Apium prostratum subsp. howense

Scientific classification
- Kingdom: Plantae
- Clade: Tracheophytes
- Clade: Angiosperms
- Clade: Eudicots
- Clade: Asterids
- Order: Apiales
- Family: Apiaceae
- Genus: Apium
- Species: A. prostratum
- Subspecies: A. p. subsp. howense
- Trinomial name: Apium prostratum subsp. howense P.S.Short

= Apium prostratum subsp. howense =

Subspecies of flowering plant

Apium prostratum subsp. howense is a flowering plant in the carrot family native to Australia's Lord Howe Island. The epithet howense derives from the name of that island.

==Description==
It is a perennial herb, tufted, trailing and aromatic when bruised, with stems growing to 30 cm long. The pinnate leaves are 20–170 mm long. The tiny flowers are white to pinkish. The fruits are 1.5–2 mm across.
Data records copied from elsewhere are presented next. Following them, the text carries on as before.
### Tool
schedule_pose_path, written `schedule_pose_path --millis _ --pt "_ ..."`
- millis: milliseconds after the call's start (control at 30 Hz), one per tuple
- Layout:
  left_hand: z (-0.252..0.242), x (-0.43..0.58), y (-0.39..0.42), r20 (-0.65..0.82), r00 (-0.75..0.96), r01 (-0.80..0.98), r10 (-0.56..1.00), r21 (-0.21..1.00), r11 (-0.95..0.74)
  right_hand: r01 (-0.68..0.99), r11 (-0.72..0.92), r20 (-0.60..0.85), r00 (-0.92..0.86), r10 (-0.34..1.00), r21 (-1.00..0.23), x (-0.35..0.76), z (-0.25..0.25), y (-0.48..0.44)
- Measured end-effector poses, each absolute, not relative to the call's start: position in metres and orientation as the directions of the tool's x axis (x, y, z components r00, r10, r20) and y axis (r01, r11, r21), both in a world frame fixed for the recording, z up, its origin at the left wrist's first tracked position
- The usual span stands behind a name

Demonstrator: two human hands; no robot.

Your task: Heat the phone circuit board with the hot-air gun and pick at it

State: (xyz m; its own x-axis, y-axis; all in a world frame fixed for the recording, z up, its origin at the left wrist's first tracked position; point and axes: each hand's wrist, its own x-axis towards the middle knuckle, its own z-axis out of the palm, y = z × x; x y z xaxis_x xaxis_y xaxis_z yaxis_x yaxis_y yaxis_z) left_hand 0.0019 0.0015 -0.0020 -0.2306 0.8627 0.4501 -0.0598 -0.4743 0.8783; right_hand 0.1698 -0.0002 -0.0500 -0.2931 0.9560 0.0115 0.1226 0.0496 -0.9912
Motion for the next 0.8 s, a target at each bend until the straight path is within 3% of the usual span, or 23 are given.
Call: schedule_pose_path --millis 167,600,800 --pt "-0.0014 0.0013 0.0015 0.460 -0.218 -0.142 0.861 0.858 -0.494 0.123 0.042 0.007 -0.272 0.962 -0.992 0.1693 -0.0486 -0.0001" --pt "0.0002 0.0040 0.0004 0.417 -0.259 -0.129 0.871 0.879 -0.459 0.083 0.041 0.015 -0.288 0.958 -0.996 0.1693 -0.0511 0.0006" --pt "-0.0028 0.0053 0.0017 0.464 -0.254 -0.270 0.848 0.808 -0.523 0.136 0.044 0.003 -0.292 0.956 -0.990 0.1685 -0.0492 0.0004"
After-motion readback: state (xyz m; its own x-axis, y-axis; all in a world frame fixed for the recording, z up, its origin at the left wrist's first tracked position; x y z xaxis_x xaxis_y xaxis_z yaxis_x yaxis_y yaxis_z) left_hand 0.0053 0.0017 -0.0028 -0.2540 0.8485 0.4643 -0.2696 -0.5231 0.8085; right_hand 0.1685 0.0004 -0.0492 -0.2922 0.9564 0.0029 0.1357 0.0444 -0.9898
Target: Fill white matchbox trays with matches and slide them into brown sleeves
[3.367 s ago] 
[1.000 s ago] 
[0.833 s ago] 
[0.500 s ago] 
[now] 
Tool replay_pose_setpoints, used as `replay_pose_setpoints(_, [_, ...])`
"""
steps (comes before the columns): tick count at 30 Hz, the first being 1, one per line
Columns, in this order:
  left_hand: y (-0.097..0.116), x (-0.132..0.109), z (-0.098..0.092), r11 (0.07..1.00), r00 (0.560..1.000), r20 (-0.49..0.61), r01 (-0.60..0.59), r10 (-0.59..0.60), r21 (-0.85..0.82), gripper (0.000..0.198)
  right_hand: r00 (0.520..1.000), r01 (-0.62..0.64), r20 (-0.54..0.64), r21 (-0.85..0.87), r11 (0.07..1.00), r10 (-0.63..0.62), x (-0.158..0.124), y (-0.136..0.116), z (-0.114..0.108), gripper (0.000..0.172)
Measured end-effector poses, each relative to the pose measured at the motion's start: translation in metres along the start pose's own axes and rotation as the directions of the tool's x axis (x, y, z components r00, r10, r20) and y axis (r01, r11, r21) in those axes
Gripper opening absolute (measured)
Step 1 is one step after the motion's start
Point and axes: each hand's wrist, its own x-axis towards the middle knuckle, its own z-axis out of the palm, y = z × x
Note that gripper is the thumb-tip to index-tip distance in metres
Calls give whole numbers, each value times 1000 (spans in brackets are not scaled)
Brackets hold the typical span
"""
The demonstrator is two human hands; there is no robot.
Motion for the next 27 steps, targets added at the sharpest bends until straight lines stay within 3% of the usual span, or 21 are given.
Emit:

==Distribution and habitat==
The subspecies is endemic to Australia’s subtropical Lord Howe Island in the Tasman Sea. There it is fairly common in sand pockets and cracks in coralline rocks on the shoreline, within the splash zone. Joseph Maiden's 1889 book 'The Useful Native Plants of Australia records how 'Apium australe' could be used as a culinary vegetable and also refers to it as 'Australian Celery".